Print the records below verbatim.
══════════
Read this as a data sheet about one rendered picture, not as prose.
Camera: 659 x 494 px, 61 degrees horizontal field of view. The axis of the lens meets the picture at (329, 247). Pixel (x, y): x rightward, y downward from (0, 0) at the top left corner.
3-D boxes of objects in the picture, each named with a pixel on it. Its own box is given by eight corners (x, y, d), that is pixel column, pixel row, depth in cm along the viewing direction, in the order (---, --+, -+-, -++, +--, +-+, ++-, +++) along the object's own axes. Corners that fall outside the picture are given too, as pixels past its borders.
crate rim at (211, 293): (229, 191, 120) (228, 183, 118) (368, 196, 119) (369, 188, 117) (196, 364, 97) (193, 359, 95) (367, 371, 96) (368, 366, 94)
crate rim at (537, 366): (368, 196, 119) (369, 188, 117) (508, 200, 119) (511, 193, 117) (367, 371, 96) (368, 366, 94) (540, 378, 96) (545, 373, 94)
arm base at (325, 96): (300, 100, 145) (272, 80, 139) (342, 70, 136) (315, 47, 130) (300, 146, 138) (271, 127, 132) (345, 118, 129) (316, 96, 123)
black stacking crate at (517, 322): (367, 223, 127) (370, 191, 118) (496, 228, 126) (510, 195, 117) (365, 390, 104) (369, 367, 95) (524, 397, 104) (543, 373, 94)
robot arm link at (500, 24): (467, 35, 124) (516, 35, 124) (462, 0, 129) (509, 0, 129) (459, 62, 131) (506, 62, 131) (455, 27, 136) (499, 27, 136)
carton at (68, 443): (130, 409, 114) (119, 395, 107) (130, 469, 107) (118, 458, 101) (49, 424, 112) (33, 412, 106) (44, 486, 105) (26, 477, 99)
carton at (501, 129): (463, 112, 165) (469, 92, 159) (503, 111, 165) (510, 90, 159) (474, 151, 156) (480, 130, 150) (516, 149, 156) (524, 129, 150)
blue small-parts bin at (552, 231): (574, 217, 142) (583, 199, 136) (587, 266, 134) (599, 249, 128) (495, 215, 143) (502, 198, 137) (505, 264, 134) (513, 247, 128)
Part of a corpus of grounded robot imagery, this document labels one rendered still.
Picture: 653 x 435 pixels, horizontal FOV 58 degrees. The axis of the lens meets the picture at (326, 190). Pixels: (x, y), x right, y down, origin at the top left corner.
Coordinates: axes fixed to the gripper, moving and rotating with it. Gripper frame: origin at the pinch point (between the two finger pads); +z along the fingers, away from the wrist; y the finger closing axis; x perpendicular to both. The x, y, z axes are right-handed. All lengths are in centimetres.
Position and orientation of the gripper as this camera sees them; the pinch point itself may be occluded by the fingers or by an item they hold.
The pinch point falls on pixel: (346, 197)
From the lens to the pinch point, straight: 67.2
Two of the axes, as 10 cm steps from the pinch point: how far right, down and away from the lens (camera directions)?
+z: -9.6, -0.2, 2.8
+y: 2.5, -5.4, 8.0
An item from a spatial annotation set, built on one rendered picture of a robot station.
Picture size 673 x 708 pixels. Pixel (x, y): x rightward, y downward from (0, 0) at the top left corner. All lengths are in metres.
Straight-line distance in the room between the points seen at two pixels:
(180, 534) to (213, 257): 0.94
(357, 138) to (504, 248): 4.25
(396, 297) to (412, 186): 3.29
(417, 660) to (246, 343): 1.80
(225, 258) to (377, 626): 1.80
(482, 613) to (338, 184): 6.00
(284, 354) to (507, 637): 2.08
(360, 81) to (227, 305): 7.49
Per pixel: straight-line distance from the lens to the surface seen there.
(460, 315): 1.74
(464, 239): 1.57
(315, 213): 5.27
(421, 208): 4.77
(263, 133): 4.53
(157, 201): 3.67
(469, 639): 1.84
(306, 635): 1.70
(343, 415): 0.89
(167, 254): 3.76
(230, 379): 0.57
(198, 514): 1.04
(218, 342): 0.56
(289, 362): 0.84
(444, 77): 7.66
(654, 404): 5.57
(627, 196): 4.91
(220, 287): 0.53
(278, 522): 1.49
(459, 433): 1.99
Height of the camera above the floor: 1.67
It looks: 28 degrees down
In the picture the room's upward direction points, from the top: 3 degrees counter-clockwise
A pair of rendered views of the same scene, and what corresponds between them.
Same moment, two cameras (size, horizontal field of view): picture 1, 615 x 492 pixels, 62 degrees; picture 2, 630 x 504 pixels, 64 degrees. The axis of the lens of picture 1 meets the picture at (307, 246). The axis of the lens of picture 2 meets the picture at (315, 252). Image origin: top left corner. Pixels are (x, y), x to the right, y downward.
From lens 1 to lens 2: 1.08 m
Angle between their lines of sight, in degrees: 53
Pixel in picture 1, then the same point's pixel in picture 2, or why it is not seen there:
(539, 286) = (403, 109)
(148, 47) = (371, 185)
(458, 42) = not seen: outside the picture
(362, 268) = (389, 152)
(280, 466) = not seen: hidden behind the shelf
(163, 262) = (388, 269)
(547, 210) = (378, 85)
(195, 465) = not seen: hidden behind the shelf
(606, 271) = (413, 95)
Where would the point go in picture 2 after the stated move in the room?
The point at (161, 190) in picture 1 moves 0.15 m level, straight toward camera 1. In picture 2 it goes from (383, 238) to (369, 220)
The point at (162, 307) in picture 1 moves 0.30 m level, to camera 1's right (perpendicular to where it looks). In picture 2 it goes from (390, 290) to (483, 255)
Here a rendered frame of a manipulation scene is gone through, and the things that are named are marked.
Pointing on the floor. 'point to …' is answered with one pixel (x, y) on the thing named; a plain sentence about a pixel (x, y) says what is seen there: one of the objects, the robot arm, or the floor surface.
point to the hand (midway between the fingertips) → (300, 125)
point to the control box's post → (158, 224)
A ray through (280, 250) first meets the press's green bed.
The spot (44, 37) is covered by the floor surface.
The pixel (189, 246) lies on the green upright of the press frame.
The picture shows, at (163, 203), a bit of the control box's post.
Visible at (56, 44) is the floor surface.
══════════
● **Result of this exercise**
Read this as a data sheet about one rendered picture, not as prose.
Camera: 659 x 494 px, 61 degrees horizontal field of view. The axis of the lens meets the picture at (329, 247). Pixel (x, y): x rightward, y downward from (0, 0) at the top left corner.
3-D boxes of objects in the picture, each named with a pixel on it. Its own box is given by eight corners (x, y, d), that is pixel column, pixel row, depth in cm along the viewing direction, in the order (---, --+, -+-, -++, +--, +-+, ++-, +++) along the object's own axes. Corners that fall outside the picture are given too, as pixels past its borders.
crate rim at (211, 293): (229, 191, 120) (228, 183, 118) (368, 196, 119) (369, 188, 117) (196, 364, 97) (193, 359, 95) (367, 371, 96) (368, 366, 94)
crate rim at (537, 366): (368, 196, 119) (369, 188, 117) (508, 200, 119) (511, 193, 117) (367, 371, 96) (368, 366, 94) (540, 378, 96) (545, 373, 94)
arm base at (325, 96): (300, 100, 145) (272, 80, 139) (342, 70, 136) (315, 47, 130) (300, 146, 138) (271, 127, 132) (345, 118, 129) (316, 96, 123)
black stacking crate at (517, 322): (367, 223, 127) (370, 191, 118) (496, 228, 126) (510, 195, 117) (365, 390, 104) (369, 367, 95) (524, 397, 104) (543, 373, 94)
robot arm link at (500, 24): (467, 35, 124) (516, 35, 124) (462, 0, 129) (509, 0, 129) (459, 62, 131) (506, 62, 131) (455, 27, 136) (499, 27, 136)
carton at (68, 443): (130, 409, 114) (119, 395, 107) (130, 469, 107) (118, 458, 101) (49, 424, 112) (33, 412, 106) (44, 486, 105) (26, 477, 99)
carton at (501, 129): (463, 112, 165) (469, 92, 159) (503, 111, 165) (510, 90, 159) (474, 151, 156) (480, 130, 150) (516, 149, 156) (524, 129, 150)
blue small-parts bin at (552, 231): (574, 217, 142) (583, 199, 136) (587, 266, 134) (599, 249, 128) (495, 215, 143) (502, 198, 137) (505, 264, 134) (513, 247, 128)
Part of a corpus of grounded robot imagery, this document labels one rendered still.
Picture: 653 x 435 pixels, horizontal FOV 58 degrees. The axis of the lens meets the picture at (326, 190). Pixels: (x, y), x right, y down, origin at the top left corner.
Coordinates: axes fixed to the gripper, moving and rotating with it. Gripper frame: origin at the pinch point (between the two finger pads); +z along the fingers, away from the wrist; y the finger closing axis; x perpendicular to both. The x, y, z axes are right-handed. All lengths are in centimetres.
Position and orientation of the gripper as this camera sees them; the pinch point itself may be occluded by the fingers or by an item they hold.
The pinch point falls on pixel: (346, 197)
From the lens to the pinch point, straight: 67.2
Two of the axes, as 10 cm steps from the pinch point: how far right, down and away from the lens (camera directions)?
+z: -9.6, -0.2, 2.8
+y: 2.5, -5.4, 8.0
An item from a spatial annotation set, built on one rendered picture of a robot station.
Picture size 673 x 708 pixels. Pixel (x, y): x rightward, y downward from (0, 0) at the top left corner. All lengths are in metres.
Straight-line distance in the room between the points seen at two pixels:
(180, 534) to (213, 257): 0.94
(357, 138) to (504, 248): 4.25
(396, 297) to (412, 186): 3.29
(417, 660) to (246, 343): 1.80
(225, 258) to (377, 626): 1.80
(482, 613) to (338, 184): 6.00
(284, 354) to (507, 637): 2.08
(360, 81) to (227, 305): 7.49
Per pixel: straight-line distance from the lens to the surface seen there.
(460, 315): 1.74
(464, 239): 1.57
(315, 213): 5.27
(421, 208): 4.77
(263, 133): 4.53
(157, 201): 3.67
(469, 639): 1.84
(306, 635): 1.70
(343, 415): 0.89
(167, 254): 3.76
(230, 379): 0.57
(198, 514): 1.04
(218, 342): 0.56
(289, 362): 0.84
(444, 77): 7.66
(654, 404): 5.57
(627, 196): 4.91
(220, 287): 0.53
(278, 522): 1.49
(459, 433): 1.99
Height of the camera above the floor: 1.67
It looks: 28 degrees down
In the picture the room's upward direction points, from the top: 3 degrees counter-clockwise
A pair of rendered views of the same scene, and what corresponds between them.
Same moment, two cameras (size, horizontal field of view): picture 1, 615 x 492 pixels, 62 degrees; picture 2, 630 x 504 pixels, 64 degrees. The axis of the lens of picture 1 meets the picture at (307, 246). The axis of the lens of picture 2 meets the picture at (315, 252). Image origin: top left corner. Pixels are (x, y), x to the right, y downward.
From lens 1 to lens 2: 1.08 m
Angle between their lines of sight, in degrees: 53
Pixel in picture 1, then the same point's pixel in picture 2, or why it is not seen there:
(539, 286) = (403, 109)
(148, 47) = (371, 185)
(458, 42) = not seen: outside the picture
(362, 268) = (389, 152)
(280, 466) = not seen: hidden behind the shelf
(163, 262) = (388, 269)
(547, 210) = (378, 85)
(195, 465) = not seen: hidden behind the shelf
(606, 271) = (413, 95)
Where would the point go in picture 2 after the stated move in the room?
The point at (161, 190) in picture 1 moves 0.15 m level, straight toward camera 1. In picture 2 it goes from (383, 238) to (369, 220)
The point at (162, 307) in picture 1 moves 0.30 m level, to camera 1's right (perpendicular to where it looks). In picture 2 it goes from (390, 290) to (483, 255)
Here a rendered frame of a manipulation scene is gone through, and the things that are named are marked.
Pointing on the floor. 'point to …' is answered with one pixel (x, y) on the thing named; a plain sentence about a pixel (x, y) says what is seen there: one of the objects, the robot arm, or the floor surface.
point to the hand (midway between the fingertips) → (300, 125)
point to the control box's post → (158, 224)
A ray through (280, 250) first meets the press's green bed.
The spot (44, 37) is covered by the floor surface.
The pixel (189, 246) lies on the green upright of the press frame.
The picture shows, at (163, 203), a bit of the control box's post.
Visible at (56, 44) is the floor surface.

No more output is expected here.